_RECORDED INFORMATION_:
»»

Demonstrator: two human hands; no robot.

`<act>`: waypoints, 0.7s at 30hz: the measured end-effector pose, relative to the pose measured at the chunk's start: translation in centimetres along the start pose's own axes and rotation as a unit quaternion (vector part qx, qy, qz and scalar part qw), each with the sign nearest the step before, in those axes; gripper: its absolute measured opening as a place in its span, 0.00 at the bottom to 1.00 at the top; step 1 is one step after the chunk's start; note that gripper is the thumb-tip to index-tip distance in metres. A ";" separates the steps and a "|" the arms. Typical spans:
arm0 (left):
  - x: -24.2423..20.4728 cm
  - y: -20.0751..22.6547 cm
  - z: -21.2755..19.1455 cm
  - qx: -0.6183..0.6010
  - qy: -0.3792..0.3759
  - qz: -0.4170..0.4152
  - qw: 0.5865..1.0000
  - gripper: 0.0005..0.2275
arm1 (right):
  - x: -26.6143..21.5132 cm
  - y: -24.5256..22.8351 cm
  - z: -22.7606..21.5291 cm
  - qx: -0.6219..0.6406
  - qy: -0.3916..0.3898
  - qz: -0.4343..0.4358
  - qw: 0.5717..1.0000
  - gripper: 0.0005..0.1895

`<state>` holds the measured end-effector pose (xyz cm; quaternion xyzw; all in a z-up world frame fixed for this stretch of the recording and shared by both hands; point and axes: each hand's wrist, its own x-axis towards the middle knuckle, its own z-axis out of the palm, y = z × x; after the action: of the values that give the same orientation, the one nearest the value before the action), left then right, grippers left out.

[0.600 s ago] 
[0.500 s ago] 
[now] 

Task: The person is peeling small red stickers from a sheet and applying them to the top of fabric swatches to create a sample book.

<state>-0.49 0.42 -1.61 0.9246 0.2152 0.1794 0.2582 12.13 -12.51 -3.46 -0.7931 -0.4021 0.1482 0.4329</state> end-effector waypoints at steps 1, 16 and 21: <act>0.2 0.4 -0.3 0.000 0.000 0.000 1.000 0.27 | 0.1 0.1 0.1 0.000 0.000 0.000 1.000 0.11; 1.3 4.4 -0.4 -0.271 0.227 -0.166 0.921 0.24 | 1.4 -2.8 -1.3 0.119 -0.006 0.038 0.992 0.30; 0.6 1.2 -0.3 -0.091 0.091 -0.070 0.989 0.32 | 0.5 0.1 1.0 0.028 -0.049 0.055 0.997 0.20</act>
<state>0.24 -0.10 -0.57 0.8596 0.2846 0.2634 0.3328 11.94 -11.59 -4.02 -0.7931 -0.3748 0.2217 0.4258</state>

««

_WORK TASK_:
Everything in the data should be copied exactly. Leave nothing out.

_TASK RESPONSE_:
Demonstrator: two human hands; no robot.

`<act>`: waypoints, 0.7s at 30hz: the measured end-effector pose, relative to the pose measured at the chunk's start: translation in centimetres along the start pose's own axes and rotation as a unit quaternion (vector part qx, qy, qz and scalar part qw), each with the sign nearest the step before, in those axes; gripper: its absolute measured opening as a place in its span, 0.00 at the bottom to 1.00 at the top; step 1 is one step after the chunk's start; note that gripper is the thumb-tip to index-tip distance in metres. A ";" separates the steps and a "|" the arms. Typical spans:
arm0 (left):
  - x: -24.2423..20.4728 cm
  - y: -20.0751..22.6547 cm
  - z: -21.2755..19.1455 cm
  - qx: -0.6183..0.6010
  - qy: -0.3792..0.3759
  - qz: -0.4170..0.4152
  - qw: 0.5865..1.0000
  - gripper: 0.0005..0.2275
arm1 (right):
  - x: -26.6143..21.5132 cm
  - y: -24.5256..22.8351 cm
  - z: -22.7606..21.5291 cm
  - qx: -0.6219..0.6406
  - qy: -0.3916..0.3898
  - qz: -0.4343..0.4358
  - qw: 0.5717..1.0000
  - gripper: 0.0005..0.1895

`<state>` holds the measured end-effector pose (xyz cm; quaternion xyzw; all in a z-up world frame fixed for this stretch of the recording and shared by both hands; point and axes: each hand's wrist, its own x-axis towards the middle knuckle, its own z-axis out of the palm, y = z × x; after the action: of the values that give the same orientation, the one nearest the value before the action), left then right, grippers left out.

[0.600 s ago] 
[0.500 s ago] 
[now] 

Task: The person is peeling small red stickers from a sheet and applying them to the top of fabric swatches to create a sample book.

<state>-0.49 0.42 -1.61 0.9246 0.2152 0.1794 0.2582 12.13 -12.51 -3.46 -0.7931 -0.4021 0.1482 0.4329</state> end-effector waypoints at steps 1, 16 and 21: <act>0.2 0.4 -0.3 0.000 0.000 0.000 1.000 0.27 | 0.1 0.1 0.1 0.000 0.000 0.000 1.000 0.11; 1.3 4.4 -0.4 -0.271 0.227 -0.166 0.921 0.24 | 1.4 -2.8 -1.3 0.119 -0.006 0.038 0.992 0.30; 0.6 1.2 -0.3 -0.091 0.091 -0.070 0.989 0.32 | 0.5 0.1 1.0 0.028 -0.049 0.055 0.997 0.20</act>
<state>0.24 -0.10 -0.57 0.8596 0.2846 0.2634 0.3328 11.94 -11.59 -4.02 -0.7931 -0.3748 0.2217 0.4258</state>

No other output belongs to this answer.